## REQUIREMENT
Only a number is wanted here: the count of lines in the data below where the string "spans" occurs.

## Saved data entries
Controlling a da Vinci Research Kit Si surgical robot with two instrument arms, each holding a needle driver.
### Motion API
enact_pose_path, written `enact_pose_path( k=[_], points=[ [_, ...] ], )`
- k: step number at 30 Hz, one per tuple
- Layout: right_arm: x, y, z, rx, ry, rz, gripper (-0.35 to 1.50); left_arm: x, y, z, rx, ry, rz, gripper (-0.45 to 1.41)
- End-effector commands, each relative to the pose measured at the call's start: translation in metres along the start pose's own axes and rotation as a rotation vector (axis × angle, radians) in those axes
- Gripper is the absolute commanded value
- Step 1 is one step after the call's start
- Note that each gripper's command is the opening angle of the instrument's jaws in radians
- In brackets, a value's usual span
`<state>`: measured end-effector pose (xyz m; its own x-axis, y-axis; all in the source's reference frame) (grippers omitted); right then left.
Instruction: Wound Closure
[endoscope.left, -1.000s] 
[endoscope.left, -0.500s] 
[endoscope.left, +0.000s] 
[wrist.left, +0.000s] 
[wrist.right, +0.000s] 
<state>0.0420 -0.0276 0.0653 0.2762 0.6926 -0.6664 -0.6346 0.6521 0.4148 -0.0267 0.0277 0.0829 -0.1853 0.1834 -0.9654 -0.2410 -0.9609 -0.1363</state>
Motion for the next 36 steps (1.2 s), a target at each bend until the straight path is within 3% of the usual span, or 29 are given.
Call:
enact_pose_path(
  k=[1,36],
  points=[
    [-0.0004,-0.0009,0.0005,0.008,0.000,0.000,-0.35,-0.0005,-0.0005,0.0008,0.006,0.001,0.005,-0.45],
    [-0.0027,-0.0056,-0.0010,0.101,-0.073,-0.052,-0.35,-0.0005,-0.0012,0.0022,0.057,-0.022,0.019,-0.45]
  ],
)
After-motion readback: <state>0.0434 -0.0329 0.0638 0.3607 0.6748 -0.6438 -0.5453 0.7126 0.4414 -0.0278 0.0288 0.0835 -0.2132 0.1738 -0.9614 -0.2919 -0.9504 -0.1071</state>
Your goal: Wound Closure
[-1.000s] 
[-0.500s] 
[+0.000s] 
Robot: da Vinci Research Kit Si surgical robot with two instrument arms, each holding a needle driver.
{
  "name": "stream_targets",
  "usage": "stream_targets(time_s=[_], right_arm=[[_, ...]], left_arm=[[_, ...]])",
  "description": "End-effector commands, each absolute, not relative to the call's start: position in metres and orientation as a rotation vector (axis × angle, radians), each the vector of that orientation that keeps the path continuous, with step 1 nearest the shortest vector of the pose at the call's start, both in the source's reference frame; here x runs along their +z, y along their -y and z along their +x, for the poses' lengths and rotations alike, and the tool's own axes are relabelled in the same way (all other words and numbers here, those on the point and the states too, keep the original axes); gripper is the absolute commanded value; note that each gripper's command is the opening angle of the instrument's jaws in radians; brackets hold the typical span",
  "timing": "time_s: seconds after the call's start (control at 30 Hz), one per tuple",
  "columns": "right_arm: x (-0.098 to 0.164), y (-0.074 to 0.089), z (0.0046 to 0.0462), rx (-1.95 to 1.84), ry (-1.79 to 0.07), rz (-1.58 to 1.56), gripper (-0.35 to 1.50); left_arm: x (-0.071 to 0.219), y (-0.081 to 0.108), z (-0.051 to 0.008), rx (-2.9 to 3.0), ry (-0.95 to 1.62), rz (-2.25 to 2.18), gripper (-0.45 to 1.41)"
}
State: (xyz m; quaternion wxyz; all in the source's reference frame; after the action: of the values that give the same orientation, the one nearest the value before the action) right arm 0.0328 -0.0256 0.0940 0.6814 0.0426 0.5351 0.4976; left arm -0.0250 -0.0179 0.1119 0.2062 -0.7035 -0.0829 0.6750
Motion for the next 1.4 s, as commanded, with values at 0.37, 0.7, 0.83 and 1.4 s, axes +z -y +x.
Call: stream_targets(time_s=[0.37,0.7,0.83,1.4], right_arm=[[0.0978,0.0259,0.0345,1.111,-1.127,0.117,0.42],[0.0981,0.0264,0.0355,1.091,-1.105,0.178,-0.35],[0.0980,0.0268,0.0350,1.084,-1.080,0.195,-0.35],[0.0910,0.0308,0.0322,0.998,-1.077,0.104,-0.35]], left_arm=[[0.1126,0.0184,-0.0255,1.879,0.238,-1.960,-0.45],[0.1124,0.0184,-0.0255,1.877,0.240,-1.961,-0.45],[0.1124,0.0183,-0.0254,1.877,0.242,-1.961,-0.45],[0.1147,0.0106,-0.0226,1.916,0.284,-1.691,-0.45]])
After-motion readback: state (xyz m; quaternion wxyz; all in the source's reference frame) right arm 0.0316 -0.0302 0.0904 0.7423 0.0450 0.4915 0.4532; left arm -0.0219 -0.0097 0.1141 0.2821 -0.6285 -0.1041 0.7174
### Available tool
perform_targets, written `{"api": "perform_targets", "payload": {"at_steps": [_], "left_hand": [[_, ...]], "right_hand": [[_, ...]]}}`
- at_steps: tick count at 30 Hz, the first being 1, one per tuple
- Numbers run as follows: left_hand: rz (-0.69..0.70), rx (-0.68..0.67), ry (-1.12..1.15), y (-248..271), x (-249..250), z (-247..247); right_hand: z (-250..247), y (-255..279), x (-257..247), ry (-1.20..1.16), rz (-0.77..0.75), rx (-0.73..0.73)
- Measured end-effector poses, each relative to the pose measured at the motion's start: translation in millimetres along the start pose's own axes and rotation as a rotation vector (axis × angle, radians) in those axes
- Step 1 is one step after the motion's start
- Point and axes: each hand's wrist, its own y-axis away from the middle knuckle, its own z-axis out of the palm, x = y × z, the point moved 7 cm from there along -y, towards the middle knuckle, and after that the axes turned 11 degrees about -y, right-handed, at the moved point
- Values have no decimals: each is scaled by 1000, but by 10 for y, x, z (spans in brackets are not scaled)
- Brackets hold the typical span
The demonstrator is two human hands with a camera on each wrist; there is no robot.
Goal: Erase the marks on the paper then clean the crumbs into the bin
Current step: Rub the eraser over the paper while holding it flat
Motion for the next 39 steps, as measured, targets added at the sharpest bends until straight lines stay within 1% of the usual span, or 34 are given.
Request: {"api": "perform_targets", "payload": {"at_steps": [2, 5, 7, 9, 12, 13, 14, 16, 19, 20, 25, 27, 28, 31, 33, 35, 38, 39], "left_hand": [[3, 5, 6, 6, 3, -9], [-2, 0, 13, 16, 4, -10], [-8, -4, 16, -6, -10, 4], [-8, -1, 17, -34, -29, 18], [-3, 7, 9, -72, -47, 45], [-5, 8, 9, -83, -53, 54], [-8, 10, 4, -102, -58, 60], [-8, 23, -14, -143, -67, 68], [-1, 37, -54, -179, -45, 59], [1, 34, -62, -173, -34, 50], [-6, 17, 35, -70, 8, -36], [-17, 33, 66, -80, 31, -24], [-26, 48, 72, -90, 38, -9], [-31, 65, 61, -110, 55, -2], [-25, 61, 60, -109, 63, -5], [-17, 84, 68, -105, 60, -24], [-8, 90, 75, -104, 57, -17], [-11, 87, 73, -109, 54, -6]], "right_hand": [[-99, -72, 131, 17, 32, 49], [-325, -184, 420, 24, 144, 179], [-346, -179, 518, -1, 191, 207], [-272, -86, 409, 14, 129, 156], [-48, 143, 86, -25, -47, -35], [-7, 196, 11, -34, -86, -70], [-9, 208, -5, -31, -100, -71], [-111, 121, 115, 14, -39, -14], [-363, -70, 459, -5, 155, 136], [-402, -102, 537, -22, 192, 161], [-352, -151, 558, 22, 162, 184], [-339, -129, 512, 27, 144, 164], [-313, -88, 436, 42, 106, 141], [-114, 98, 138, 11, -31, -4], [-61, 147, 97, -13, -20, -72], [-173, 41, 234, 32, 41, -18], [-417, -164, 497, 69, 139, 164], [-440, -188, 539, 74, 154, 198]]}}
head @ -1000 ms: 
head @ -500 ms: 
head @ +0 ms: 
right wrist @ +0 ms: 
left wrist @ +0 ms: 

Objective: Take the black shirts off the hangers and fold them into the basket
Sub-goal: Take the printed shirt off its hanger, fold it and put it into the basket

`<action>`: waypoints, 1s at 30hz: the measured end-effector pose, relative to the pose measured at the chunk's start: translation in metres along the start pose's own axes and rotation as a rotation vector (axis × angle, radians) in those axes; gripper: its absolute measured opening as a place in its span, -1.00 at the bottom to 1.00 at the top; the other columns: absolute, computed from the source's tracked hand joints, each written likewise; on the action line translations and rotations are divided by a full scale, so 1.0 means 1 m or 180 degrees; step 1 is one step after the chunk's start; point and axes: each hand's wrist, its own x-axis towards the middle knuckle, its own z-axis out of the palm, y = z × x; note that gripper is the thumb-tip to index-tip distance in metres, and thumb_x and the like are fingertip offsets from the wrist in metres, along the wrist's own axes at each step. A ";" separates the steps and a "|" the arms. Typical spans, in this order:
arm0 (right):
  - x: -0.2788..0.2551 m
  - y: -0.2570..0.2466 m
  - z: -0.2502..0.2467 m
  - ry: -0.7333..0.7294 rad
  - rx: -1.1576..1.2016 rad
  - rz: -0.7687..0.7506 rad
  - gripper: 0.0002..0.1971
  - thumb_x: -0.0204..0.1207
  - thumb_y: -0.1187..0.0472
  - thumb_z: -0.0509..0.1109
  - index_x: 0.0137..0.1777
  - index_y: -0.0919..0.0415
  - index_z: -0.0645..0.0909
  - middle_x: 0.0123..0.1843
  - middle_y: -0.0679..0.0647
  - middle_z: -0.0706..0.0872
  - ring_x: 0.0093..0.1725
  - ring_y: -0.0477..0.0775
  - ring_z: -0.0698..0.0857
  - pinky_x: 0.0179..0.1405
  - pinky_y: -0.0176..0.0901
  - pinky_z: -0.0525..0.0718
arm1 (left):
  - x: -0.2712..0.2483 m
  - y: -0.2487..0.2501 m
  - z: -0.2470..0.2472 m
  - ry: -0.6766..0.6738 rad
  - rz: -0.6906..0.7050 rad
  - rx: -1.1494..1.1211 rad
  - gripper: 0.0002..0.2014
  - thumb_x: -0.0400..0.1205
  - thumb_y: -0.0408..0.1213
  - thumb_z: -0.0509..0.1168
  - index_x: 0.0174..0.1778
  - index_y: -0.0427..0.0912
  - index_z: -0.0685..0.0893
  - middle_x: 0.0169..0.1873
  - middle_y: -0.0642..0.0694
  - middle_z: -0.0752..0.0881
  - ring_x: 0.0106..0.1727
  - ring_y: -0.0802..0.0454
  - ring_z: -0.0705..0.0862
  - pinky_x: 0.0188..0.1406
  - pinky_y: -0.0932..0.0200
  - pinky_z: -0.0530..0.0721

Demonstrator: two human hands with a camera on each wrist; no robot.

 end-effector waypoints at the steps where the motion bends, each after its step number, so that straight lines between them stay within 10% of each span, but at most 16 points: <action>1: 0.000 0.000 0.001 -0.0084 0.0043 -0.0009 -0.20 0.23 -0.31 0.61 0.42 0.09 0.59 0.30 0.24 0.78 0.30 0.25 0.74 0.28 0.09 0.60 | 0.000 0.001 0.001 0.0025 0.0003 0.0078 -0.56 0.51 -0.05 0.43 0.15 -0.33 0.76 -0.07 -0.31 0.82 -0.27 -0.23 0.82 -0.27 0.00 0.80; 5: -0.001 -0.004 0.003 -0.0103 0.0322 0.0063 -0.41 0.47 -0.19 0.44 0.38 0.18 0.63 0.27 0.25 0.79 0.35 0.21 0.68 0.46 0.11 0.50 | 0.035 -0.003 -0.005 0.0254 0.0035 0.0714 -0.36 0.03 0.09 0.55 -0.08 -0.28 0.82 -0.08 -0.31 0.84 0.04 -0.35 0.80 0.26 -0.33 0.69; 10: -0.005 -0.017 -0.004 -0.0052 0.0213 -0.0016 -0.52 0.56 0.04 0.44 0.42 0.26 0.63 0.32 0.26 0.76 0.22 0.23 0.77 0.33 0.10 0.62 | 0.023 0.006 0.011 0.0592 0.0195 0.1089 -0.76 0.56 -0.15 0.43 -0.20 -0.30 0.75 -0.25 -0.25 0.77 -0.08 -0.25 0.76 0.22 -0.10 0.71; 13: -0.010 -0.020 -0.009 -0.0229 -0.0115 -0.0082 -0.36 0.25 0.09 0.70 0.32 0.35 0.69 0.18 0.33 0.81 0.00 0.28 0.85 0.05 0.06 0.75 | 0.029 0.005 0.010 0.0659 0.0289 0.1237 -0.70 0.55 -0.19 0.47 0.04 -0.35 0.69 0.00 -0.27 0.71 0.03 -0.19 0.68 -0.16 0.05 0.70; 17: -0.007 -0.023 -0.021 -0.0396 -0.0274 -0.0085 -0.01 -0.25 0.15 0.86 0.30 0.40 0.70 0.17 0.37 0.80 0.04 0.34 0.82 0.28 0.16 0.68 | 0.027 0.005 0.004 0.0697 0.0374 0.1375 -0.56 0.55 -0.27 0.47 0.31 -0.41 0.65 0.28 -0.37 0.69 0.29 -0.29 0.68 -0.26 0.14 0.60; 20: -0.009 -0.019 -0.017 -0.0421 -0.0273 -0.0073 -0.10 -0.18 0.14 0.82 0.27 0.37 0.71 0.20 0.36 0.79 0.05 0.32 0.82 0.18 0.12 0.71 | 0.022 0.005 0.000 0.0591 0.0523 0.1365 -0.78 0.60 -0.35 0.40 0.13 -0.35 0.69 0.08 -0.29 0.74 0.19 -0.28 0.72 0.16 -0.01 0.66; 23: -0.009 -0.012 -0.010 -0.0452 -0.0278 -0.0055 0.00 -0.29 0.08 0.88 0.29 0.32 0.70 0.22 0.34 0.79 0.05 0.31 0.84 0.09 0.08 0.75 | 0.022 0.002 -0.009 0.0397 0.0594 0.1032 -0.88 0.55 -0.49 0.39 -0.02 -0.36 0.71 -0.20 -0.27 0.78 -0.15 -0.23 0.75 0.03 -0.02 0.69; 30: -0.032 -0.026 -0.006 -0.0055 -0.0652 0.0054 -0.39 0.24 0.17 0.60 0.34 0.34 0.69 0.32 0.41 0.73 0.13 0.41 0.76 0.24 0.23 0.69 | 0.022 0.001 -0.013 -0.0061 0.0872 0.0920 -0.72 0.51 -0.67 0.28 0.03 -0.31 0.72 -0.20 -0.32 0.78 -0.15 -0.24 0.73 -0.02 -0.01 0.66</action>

## SOLUTION TO THE EXERCISE
2